--- Task to carry out ---
In the data below, the answer is the run of lines from the line containing "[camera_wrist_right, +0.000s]" through the line containing "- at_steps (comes", both included; print it exactly and nothing else.

--- Data provided ---
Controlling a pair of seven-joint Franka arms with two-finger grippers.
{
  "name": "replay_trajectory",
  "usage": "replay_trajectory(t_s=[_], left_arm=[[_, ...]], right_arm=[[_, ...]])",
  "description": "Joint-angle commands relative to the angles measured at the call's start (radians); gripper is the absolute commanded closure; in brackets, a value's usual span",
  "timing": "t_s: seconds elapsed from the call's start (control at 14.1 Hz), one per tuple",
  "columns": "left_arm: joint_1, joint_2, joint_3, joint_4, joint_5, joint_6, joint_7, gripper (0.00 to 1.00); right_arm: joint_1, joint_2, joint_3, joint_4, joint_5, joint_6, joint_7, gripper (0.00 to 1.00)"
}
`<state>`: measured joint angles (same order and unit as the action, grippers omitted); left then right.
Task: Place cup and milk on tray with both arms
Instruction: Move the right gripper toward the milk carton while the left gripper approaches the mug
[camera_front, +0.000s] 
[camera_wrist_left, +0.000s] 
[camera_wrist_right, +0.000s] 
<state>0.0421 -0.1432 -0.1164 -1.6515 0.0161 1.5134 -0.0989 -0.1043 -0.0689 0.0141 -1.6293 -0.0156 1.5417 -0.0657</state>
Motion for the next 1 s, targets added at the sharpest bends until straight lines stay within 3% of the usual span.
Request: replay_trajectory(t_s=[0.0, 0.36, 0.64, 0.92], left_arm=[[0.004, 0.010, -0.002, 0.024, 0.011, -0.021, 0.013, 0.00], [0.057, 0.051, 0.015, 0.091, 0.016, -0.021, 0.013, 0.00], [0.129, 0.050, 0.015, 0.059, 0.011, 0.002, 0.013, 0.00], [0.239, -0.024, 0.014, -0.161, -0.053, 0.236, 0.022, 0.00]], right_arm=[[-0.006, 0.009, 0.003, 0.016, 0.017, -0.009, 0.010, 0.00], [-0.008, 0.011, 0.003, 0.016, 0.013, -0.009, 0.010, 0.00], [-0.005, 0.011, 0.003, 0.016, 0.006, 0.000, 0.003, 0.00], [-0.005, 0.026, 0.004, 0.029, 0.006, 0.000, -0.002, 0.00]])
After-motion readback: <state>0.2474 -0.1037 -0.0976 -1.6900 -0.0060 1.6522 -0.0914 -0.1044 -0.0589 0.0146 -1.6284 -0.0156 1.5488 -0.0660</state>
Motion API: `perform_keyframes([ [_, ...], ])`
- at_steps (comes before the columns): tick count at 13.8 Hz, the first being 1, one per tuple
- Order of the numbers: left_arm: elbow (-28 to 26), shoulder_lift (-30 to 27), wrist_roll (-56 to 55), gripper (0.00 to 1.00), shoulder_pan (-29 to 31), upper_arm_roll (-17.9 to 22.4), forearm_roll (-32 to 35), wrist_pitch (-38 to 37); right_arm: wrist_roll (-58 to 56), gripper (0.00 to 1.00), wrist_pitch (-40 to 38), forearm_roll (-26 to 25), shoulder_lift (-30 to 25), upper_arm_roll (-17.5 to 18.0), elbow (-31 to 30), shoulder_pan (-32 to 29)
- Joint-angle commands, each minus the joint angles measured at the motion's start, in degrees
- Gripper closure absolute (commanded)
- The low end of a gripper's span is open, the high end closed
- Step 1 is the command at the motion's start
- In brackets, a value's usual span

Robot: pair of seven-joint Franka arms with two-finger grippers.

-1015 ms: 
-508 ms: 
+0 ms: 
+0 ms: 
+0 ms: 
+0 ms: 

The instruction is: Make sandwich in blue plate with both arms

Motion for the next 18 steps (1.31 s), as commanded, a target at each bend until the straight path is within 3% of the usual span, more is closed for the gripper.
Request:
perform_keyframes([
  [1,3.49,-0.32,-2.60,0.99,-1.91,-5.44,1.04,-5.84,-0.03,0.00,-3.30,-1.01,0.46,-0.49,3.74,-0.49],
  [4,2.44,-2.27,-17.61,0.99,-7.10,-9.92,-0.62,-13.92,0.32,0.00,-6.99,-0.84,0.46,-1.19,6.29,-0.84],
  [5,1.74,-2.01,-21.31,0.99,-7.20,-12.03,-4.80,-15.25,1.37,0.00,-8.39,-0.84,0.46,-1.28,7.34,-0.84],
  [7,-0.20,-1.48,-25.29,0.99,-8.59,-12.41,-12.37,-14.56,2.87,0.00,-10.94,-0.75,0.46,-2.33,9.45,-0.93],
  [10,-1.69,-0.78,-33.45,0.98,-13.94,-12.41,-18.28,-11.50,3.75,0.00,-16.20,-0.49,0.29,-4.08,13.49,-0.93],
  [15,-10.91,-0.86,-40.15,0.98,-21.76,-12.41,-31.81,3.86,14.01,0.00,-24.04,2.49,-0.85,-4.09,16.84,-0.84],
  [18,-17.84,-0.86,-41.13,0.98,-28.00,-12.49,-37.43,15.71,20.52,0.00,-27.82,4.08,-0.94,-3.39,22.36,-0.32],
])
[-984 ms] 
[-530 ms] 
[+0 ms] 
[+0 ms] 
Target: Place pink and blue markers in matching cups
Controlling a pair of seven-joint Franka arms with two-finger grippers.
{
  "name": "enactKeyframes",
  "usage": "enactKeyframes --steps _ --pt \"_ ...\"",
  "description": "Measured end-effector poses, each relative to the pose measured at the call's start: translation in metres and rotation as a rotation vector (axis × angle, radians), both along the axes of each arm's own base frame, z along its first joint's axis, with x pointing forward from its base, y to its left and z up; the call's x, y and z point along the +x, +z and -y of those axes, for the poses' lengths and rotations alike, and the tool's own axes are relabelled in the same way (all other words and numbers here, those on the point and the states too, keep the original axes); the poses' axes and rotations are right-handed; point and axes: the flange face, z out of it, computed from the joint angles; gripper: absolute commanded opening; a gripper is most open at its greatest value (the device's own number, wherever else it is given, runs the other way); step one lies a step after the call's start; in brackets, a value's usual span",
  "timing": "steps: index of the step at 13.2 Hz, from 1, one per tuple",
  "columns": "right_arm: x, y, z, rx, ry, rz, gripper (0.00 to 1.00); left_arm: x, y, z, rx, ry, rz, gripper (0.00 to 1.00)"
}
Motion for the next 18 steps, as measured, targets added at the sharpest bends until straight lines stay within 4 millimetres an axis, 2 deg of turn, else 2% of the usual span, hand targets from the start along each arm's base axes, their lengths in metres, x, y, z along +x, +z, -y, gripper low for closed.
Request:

--- Task response ---
[camera_wrist_right, +0.000s] 
<state>0.0421 -0.1432 -0.1164 -1.6515 0.0161 1.5134 -0.0989 -0.1043 -0.0689 0.0141 -1.6293 -0.0156 1.5417 -0.0657</state>
Motion for the next 1 s, targets added at the sharpest bends until straight lines stay within 3% of the usual span.
Request: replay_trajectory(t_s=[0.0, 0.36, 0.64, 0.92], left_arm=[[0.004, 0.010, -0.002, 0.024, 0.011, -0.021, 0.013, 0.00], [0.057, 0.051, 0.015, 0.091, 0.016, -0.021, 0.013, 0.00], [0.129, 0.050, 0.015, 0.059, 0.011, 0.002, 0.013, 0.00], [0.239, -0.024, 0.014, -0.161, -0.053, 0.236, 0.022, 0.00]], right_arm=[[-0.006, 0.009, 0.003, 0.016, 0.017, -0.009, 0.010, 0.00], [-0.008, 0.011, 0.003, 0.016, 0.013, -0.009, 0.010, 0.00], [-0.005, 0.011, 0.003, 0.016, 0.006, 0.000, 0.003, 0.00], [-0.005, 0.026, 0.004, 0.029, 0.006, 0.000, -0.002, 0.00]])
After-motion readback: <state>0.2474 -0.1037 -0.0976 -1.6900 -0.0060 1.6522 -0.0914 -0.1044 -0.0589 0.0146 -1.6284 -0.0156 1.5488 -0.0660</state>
Motion API: `perform_keyframes([ [_, ...], ])`
- at_steps (comes before the columns): tick count at 13.8 Hz, the first being 1, one per tuple

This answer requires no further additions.